Sur tous ces films sur lesquels j’ai travaillé, je pense qu’il est impossible de ne pas parler des thèmes sociaux. Le cinéaste est nécessairement politique parce qu’il pose un point de vue en tant qu’artiste sur la réalité. Même si la complexité de la politique mexicaine peut dépasser Amat Escalante sur Heli, sa sensibilité en tant qu’être humain vivant à Guanajuato, lieu de tournage du film, conduit à une compréhension politique de ce qui se passe. Le sujet du film n’est pas la corruption, le narcotrafic mais bien davantage l’humanité à travers l’expérience de sa propre vie.
Lors de l’annonce de la sélection cannoise des films en compétition officielle en 2013, Heli a été présenté comme un « film de narcos », tel un genre en soit. Qu’en penses-tu ?
Je ne pense pas que l’on puisse véritablement parler d’Heli comme un « film de narcos ». Le problème du narcotrafic est qu’il a touché d’une manière ou d’une autre toute la société mexicaine. Le narcotrafic ne concerne pas seulement la vente de drogues mais aussi la migration. En effet, la migration en Amérique centrale génère un trafic d’argent très important. Ainsi, la population mexicaine dans sa grande majorité est touchée directement ou indirectement par la violence du narcotrafic. La société est devenue à ce sujet très vulnérable. Les liens entre l’armée et le narcotrafic sont le sujet des journaux, et Amat Escalante a choisi pour son film d’aller au-delà des informations issues d’un reportage journalistique qui ne dispose pas par ailleurs de toute liberté d’expression. Le choix d’Amat consiste à s’attacher à la trajectoire humaine de ses personnages.
De la même manière, Los Bastardos n’était pas un film sur la migration, mais plutôt une histoire sur la désolation de personnages en recherche d’amour et se retrouvent dans des situations marquées par la cruauté. Heli ne traite donc pas des narcos mais se trouve dans ce contexte. À partir de là, les émotions des personnages naissent de ce contexte : tel est mon point de vue en tant que spectatrice et collaboratrice sur le film.
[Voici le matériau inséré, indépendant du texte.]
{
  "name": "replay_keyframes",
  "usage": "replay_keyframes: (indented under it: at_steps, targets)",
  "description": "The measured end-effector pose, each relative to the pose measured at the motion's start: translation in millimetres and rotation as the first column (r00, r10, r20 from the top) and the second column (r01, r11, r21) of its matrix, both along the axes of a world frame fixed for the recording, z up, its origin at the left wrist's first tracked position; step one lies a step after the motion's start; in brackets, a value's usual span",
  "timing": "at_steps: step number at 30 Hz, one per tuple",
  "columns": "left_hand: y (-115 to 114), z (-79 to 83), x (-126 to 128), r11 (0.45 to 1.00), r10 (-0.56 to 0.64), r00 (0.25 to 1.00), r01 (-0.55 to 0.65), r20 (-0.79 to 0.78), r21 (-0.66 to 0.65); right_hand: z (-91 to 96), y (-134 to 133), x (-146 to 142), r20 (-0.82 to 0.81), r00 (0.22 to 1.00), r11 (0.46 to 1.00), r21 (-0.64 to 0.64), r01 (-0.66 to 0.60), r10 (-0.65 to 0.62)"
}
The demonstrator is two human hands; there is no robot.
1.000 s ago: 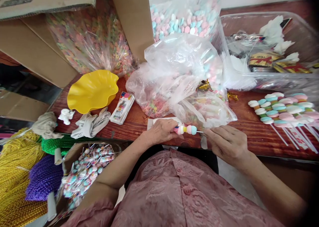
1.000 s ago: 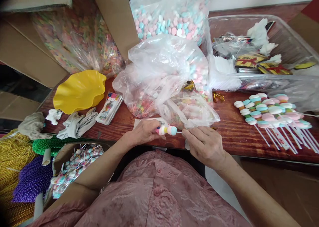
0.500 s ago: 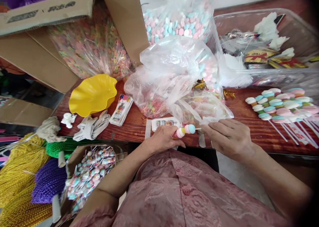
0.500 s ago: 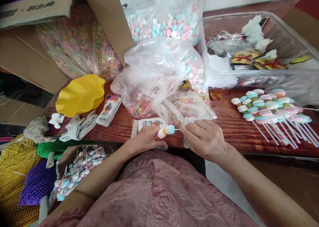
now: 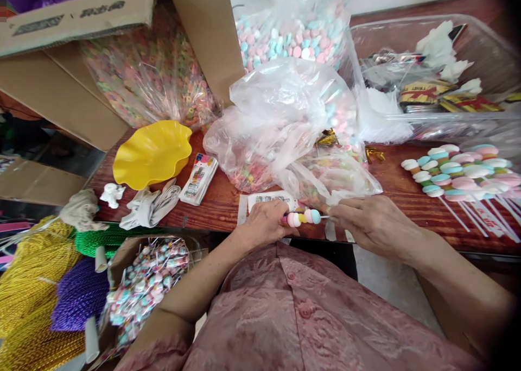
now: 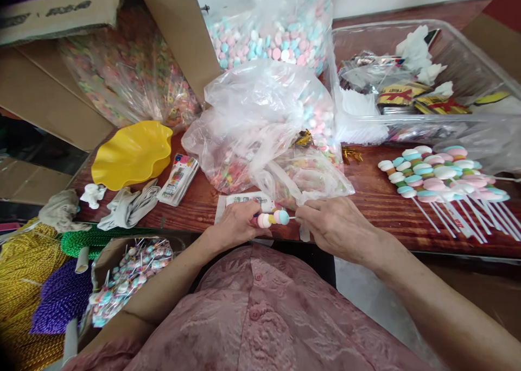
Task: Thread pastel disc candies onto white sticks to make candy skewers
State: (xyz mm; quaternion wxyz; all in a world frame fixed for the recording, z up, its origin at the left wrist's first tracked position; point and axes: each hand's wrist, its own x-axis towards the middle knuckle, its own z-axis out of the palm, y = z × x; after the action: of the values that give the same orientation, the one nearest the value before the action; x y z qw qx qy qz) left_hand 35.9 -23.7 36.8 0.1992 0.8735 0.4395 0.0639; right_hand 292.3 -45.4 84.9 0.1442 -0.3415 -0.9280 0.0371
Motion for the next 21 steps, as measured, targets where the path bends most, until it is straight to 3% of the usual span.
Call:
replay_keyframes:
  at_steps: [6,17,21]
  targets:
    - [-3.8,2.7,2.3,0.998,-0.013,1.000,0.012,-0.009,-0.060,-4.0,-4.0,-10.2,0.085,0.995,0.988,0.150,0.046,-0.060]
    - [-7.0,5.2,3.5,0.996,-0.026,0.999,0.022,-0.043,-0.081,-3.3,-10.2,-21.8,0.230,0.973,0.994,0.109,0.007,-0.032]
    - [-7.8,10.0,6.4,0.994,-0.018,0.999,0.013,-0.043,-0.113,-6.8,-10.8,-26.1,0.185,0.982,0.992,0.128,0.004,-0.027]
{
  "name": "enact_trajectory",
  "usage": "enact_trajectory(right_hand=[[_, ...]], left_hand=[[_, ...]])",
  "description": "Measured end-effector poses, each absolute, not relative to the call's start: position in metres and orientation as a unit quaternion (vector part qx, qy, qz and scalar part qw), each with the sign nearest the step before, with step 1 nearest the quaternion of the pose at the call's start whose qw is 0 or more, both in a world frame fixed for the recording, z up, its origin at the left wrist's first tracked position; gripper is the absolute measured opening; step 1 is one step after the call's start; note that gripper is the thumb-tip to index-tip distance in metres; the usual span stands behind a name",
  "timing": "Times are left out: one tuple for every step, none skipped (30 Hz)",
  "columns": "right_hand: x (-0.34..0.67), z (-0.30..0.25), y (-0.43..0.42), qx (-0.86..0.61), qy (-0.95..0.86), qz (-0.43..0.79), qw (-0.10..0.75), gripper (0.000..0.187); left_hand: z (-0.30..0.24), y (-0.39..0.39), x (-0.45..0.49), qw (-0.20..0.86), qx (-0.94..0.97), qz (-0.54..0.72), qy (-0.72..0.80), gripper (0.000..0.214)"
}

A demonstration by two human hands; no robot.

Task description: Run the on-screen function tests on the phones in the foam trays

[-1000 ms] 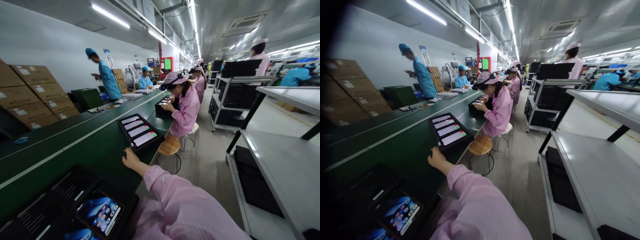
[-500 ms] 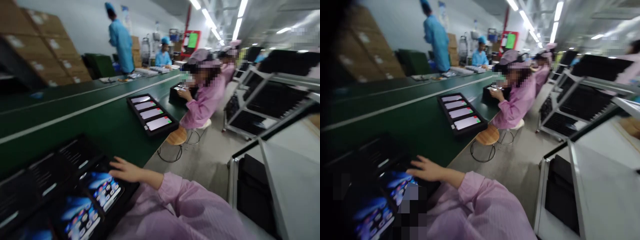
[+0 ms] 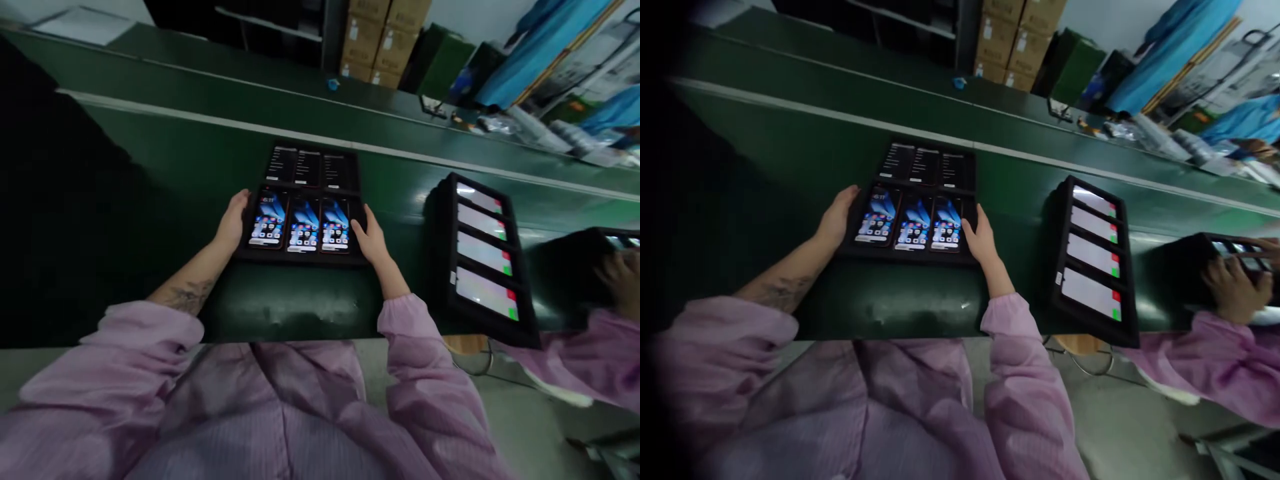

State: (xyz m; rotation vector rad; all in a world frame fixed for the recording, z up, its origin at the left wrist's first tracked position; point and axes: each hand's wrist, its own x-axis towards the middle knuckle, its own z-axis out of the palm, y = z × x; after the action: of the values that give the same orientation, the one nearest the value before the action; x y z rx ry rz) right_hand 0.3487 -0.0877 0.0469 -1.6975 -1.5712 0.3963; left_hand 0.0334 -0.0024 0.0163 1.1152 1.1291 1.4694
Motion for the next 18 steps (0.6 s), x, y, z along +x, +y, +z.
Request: enact_trajectory(right_hand=[[0.344,0.049,-0.087,-0.665,-0.623,0.142,0.385,0.068],[0.338,0.051,-0.087,-0.660,-0.633,0.131,0.382,0.060],[0.331,0.054,-0.089,-0.650,-0.648,0.124,0.377,0.050],[0.323,0.057,-0.091,-0.629,-0.675,0.115,0.369,0.038],[0.314,0.059,-0.095,-0.580,-0.733,0.085,0.346,0.032],[0.306,0.062,-0.098,-0.527,-0.785,0.065,0.318,0.030],[0.299,0.064,-0.102,-0.485,-0.824,0.056,0.289,0.029],[0.293,0.066,-0.105,-0.458,-0.848,0.054,0.261,0.029],[0.289,0.068,-0.107,-0.447,-0.860,0.057,0.239,0.028],[0.286,0.069,-0.108,-0.445,-0.865,0.062,0.220,0.027],[0.285,0.070,-0.108,-0.447,-0.867,0.067,0.208,0.026],[0.285,0.071,-0.108,-0.451,-0.867,0.071,0.200,0.025],[0.285,0.070,-0.107,-0.460,-0.863,0.070,0.196,0.024],[0.285,0.070,-0.107,-0.474,-0.856,0.067,0.193,0.024],[0.285,0.069,-0.106,-0.495,-0.846,0.061,0.189,0.024],[0.285,0.068,-0.105,-0.516,-0.835,0.054,0.183,0.026],[0.283,0.067,-0.105,-0.535,-0.825,0.048,0.176,0.028],[0.282,0.066,-0.104,-0.550,-0.817,0.045,0.169,0.030]], left_hand=[[0.010,0.001,0.029,0.474,0.451,0.591,0.472,0.050],[0.006,0.002,0.026,0.480,0.451,0.580,0.479,0.051],[0.002,0.000,0.022,0.489,0.455,0.567,0.482,0.054],[0.000,-0.003,0.018,0.500,0.463,0.553,0.480,0.059],[-0.001,-0.007,0.015,0.511,0.471,0.538,0.477,0.065],[-0.001,-0.011,0.011,0.523,0.481,0.520,0.474,0.075],[0.000,-0.014,0.008,0.533,0.492,0.501,0.472,0.086],[0.000,-0.017,0.004,0.539,0.503,0.484,0.471,0.096],[0.000,-0.019,-0.001,0.546,0.513,0.466,0.471,0.104],[0.000,-0.020,-0.006,0.550,0.524,0.445,0.474,0.110],[0.000,-0.021,-0.012,0.550,0.540,0.423,0.477,0.114],[-0.001,-0.022,-0.018,0.546,0.568,0.391,0.476,0.116],[-0.001,-0.024,-0.023,0.534,0.615,0.343,0.468,0.116],[-0.001,-0.025,-0.028,0.511,0.660,0.306,0.459,0.114],[-0.001,-0.027,-0.031,0.481,0.700,0.277,0.450,0.112],[0.000,-0.029,-0.034,0.451,0.729,0.254,0.448,0.109],[0.001,-0.031,-0.036,0.424,0.747,0.241,0.452,0.106],[0.003,-0.033,-0.037,0.405,0.757,0.228,0.460,0.104]])
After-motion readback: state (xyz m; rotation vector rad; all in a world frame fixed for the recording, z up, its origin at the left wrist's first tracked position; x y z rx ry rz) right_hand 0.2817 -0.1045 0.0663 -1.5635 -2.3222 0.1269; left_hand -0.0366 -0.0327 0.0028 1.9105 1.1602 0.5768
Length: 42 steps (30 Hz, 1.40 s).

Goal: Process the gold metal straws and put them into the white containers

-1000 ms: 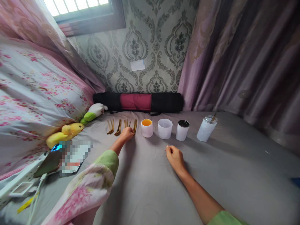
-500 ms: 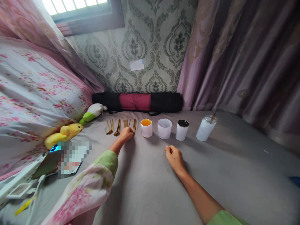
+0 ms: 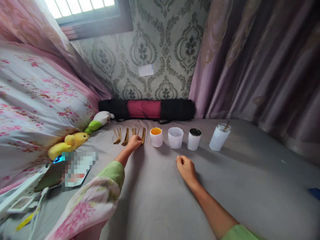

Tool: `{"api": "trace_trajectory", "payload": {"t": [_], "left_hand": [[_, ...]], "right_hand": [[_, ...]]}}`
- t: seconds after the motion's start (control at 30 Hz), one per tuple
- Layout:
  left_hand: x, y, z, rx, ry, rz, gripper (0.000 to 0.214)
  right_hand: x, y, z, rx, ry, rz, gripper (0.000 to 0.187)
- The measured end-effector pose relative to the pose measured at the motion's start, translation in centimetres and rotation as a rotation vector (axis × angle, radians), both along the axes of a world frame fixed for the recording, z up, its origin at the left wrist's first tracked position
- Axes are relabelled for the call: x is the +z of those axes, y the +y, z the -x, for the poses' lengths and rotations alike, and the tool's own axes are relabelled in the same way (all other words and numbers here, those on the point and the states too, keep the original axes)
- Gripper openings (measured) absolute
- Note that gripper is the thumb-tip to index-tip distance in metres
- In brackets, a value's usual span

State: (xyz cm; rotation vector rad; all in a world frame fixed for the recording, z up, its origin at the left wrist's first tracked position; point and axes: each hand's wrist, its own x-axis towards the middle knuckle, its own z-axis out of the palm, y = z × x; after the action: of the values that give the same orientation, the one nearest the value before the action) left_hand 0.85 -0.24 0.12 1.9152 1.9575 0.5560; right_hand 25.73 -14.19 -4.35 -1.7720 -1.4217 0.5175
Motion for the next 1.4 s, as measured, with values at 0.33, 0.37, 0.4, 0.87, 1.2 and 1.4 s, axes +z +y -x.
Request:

Je traduis par mon travail sur un film ce que j’ai lu dans un scénario, mais toujours dans le respect d’un univers imaginé par le cinéaste. C’est lui qui est le créateur de cet univers et moi, en tant que directrice artistique, je ne souhaite pas d’autre espace. Je ne suis pas capable de penser seule un espace, un décor : c’est en dialogue avec le réalisateur et avec son accord que les idées arrivent et sont validées. L’équipe d’un film est là pour aider un cinéaste à exprimer au mieux ses idées. Personne n’est indispensable sur un film à l’exception du cinéaste.
Le cinéma est un art d’une très grande beauté, surtout lorsque l’on se rend compte de la force d’un film lors de sa projection. Faire partie de l’équipe qui a donné jour à ce film, est pour moi une grande satisfaction.